Melatonin is well-known as the hormone to induce sleep; however, multiple factors can impact one’s ability to fall asleep and stay asleep.  Macronutrients consumed in the diet can influence the production or utilization of melatonin. Research suggests that higher protein and higher carbohydrate intake can improve sleep, while higher fat intake has mixed findings. To understand how macronutrients play a role in sleep, a review of how the body makes melatonin is important.


How the body makes melatonin

Melatonin is made from tryptophan through a conversion process that requires many physiological processes. Tryptophan is one of the eight essential amino acids that must be consumed in the diet and is metabolized primarily in the liver (1). It is found in multiple food sources, such as milk, tuna, turkey, chicken, and many nuts and seeds, and is also available as a dietary supplement. Tryptophan is converted sequentially to the aromatic amino acid, 5-hydroxytryptophan (5-HTP), serotonin (5-HT), and melatonin, aiding in both mood regulation and sleep (2–4).  (Figure 1)

Diet and Sleep Figure 1.png

The first step in the conversion process requires adequate protein intake, especially those sources rich in tryptophan. The average dietary intake of tryptophan is about 1% of total protein intake (5). When proteins are consumed, hydrochloric acid (HCl) in the stomach and nutrients including zinc, vitamin B1, and vitamin B6 are required to break down proteins into amino acids, such as tryptophan. Tryptophan is then metabolized in the liver before it enters the body in circulation (1).
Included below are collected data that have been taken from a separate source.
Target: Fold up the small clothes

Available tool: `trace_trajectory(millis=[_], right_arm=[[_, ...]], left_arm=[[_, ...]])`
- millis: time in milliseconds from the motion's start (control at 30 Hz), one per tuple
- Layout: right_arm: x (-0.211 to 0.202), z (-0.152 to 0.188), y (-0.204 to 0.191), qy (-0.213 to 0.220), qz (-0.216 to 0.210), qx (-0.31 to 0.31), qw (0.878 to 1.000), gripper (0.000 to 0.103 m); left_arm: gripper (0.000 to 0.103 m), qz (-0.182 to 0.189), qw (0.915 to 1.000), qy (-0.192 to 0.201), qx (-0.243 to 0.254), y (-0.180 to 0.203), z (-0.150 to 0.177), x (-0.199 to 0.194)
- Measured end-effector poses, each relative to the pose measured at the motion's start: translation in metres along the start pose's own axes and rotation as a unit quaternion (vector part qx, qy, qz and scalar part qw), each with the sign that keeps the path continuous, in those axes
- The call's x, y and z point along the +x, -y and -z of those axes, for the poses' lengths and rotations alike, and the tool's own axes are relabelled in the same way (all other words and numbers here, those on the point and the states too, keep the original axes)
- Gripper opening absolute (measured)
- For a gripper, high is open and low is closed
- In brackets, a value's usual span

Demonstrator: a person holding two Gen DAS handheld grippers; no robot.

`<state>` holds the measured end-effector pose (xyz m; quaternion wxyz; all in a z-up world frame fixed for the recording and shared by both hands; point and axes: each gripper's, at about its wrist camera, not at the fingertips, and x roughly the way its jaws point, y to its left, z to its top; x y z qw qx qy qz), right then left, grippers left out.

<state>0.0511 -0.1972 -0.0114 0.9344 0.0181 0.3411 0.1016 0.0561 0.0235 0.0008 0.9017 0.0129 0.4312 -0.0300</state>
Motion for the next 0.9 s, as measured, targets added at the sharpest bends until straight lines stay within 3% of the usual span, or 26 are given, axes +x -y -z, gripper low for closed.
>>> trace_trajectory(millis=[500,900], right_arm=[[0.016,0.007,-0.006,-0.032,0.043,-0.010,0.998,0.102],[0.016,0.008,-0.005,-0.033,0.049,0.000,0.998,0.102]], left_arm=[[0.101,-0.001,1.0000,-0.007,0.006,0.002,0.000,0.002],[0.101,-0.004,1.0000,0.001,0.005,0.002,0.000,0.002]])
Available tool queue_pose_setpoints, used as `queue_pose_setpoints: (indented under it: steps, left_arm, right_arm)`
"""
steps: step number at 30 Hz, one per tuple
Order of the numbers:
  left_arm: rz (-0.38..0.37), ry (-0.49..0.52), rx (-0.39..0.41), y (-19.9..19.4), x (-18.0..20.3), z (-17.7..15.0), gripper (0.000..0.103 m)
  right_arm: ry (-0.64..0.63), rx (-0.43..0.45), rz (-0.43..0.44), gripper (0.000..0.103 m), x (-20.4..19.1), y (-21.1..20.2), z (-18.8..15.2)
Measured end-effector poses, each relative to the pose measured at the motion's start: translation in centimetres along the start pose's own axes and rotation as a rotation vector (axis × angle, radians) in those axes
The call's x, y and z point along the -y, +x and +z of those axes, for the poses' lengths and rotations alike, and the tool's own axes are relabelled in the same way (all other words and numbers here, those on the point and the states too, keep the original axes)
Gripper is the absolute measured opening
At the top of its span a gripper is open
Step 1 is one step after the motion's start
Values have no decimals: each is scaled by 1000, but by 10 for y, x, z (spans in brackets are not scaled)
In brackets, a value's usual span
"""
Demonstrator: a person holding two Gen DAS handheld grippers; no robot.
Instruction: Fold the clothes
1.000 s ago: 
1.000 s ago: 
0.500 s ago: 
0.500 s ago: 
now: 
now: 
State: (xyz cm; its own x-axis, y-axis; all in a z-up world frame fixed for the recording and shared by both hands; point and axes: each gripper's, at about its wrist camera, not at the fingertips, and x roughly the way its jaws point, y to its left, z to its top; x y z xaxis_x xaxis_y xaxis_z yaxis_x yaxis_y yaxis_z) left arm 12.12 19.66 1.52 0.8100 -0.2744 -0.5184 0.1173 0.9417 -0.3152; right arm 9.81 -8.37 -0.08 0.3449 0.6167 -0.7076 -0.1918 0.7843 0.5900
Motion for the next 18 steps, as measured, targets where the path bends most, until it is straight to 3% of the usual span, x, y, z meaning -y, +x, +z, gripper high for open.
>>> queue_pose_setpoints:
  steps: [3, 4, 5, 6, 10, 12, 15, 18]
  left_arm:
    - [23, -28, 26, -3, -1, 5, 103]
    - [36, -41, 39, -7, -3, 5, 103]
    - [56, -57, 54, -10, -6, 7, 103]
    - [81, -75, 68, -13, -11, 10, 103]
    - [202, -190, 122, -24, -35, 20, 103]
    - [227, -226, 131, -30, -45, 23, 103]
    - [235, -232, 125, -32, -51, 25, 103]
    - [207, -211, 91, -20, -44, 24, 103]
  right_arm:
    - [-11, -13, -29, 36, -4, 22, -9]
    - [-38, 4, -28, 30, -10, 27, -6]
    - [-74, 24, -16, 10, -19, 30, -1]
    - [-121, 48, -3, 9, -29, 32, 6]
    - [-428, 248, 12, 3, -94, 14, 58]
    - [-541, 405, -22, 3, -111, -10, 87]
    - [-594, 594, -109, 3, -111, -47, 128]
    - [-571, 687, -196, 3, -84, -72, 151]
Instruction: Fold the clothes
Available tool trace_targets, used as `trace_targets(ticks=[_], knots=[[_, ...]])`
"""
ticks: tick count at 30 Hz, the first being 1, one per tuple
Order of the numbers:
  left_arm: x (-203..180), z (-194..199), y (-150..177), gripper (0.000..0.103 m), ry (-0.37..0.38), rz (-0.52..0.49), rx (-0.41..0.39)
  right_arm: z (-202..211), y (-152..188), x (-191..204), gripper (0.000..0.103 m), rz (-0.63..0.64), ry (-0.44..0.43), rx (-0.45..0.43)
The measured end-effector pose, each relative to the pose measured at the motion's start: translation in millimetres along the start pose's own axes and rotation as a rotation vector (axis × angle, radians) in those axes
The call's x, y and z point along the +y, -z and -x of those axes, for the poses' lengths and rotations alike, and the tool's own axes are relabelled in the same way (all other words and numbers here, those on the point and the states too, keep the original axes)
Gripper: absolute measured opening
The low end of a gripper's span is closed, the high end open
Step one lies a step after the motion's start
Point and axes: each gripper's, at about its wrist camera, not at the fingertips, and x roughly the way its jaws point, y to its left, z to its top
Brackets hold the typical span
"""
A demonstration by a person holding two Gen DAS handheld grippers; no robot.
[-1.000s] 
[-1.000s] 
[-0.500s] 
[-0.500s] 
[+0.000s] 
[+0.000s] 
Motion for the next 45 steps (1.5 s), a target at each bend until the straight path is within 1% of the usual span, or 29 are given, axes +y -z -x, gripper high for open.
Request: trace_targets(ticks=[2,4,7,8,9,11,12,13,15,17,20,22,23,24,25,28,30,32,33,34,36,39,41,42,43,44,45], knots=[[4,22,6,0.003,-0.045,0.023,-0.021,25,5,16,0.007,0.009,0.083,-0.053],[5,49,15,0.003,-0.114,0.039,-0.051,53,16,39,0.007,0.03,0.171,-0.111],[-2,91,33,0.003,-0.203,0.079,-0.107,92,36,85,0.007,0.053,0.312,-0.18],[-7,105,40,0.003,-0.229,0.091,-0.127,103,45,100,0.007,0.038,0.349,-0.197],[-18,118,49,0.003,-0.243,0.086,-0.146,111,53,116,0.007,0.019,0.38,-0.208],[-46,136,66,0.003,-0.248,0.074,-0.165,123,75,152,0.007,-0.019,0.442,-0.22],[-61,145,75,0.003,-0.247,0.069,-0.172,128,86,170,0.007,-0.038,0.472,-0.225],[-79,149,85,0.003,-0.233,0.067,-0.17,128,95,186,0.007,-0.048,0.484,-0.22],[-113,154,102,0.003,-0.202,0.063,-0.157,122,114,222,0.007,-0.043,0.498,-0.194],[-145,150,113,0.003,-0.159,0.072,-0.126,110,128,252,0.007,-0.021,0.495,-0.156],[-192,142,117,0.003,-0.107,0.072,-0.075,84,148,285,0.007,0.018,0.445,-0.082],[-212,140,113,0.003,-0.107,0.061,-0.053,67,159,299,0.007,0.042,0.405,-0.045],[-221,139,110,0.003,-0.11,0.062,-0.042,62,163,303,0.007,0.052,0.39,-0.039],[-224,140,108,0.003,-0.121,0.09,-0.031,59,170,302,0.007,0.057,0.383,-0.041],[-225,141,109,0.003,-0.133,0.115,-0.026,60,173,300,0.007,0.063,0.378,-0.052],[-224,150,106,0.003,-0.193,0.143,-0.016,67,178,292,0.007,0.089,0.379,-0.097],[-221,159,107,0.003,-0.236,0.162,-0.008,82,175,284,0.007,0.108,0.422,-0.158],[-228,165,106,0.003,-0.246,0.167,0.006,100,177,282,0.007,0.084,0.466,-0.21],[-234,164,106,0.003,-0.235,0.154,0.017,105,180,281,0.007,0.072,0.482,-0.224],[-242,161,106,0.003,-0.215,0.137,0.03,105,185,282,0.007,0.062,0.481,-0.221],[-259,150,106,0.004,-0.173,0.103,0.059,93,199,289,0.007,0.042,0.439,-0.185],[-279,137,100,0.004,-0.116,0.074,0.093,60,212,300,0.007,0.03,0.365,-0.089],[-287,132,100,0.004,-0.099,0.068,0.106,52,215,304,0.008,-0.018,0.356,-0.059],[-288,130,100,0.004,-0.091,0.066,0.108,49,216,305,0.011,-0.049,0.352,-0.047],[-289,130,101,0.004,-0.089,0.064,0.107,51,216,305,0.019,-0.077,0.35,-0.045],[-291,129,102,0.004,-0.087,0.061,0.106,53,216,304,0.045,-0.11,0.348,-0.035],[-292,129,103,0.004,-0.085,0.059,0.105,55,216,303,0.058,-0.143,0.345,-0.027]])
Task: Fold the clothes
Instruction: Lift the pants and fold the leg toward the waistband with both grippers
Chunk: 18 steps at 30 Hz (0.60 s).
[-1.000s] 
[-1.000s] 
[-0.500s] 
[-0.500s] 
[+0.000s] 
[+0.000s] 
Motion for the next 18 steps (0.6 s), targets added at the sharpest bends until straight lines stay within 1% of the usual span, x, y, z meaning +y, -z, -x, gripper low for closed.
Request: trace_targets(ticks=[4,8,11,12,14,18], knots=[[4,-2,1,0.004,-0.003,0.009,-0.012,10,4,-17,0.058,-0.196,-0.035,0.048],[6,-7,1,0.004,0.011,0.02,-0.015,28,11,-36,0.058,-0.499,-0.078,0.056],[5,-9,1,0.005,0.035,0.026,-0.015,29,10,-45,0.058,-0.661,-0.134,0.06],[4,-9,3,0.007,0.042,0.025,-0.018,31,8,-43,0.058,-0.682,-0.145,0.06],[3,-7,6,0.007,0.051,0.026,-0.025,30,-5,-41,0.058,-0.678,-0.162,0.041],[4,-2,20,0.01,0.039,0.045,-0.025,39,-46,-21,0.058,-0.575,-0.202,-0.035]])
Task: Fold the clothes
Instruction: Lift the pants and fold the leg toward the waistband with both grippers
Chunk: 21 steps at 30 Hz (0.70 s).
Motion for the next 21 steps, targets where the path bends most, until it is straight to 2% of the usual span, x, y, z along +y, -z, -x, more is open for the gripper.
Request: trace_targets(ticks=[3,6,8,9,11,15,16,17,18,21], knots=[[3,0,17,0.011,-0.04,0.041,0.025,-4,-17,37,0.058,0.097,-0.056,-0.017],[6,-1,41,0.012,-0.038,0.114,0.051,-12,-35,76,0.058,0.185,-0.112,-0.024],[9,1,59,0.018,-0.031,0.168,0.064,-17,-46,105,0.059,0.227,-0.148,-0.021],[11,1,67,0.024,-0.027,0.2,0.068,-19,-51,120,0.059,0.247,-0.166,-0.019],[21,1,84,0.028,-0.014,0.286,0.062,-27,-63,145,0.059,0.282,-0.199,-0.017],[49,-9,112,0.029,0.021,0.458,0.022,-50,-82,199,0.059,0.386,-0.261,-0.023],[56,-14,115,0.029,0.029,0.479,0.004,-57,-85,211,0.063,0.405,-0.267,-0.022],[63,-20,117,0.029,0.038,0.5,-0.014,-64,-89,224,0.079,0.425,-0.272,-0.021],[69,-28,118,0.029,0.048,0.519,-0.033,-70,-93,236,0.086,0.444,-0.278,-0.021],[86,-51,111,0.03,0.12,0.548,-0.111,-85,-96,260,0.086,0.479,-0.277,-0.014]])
The majority of tryptophan is bound to albumin, with approximately 1-2% remaining in free-form which is available for serotonin synthesis (6).


Clinical Pearl: Assess for adequate protein/tryptophan intake, HCl sufficiency, and the nutritional co-factors of zinc, vitamin B1, and vitamin B6 and treat accordingly. This can be done through a review of dietary intake, a nutrition-focused physical exam, and select labs.


Next, for the brain to utilize tryptophan, it must cross the blood-brain barrier (BBB). Only the free-form tryptophan can cross the BBB and does so via an insulin transport, making proper insulin handling a critical step in the conversion process. (Figure 2) During this process, tryptophan competes with large neutral amino acids (LNAAs), such as tyrosine, phenylalanine, leucine, isoleucine, valine, and methionine to cross the BBB, which in turn can impact the amount of tryptophan available for serotonin synthesis (6,7).


Clinical Pearl: Assess for glucose and insulin dysregulation and treat accordingly. This can be done by completing glucose and insulin labs.


Then, after tryptophan crosses the BBB, multiple enzymatic processes and micronutrients, including iron, folate, vitamins C, B5 and B6, magnesium, and calcium are needed to further convert 5-HTP to serotonin and serotonin to N-acetyl serotonin before reaching the final step of melatonin production (4,8–11). (Figure 2) Studies have shown that supplemental zinc, zinc-rich foods, and B vitamins improve sleep quality and latency (12).


Clinical Pearl: Assess for nutrient co-factors needs and treat accordingly. This can be done through a review of your dietary intake, a nutrition-focused physical exam, and select labs.

Screenshot 2023-04-24 at 4.11.42 PM.png

Figure 2: Tryptophan Metabolism to Melatonin (13-15)

Macronutrients and Sleep


Knowing that melatonin is produced from tryptophan, it is not a surprise to see that research demonstrates that tryptophan-rich containing foods (i.e., milk) have been shown to improve total sleep time and sleep efficiency, with less difficulty falling asleep, less waking time, and less fragmented sleep (12). Additionally, some studies have shown significantly fewer waking episodes when consuming a higher protein diet (56% of caloric intake) when compared to a controlled balanced diet (16) while an energy-restricted diet that included 20-30% protein (1.5 g/kg/day) had improved sleep quality scores in overweight or obese participants (17).


However, other studies have indicated the opposite, suggesting that a high-protein diet may inhibit the uptake of tryptophan to the brain due to the competing LNAAs, which are naturally consumed in higher proportions than tryptophan as part of our daily protein consumption (6).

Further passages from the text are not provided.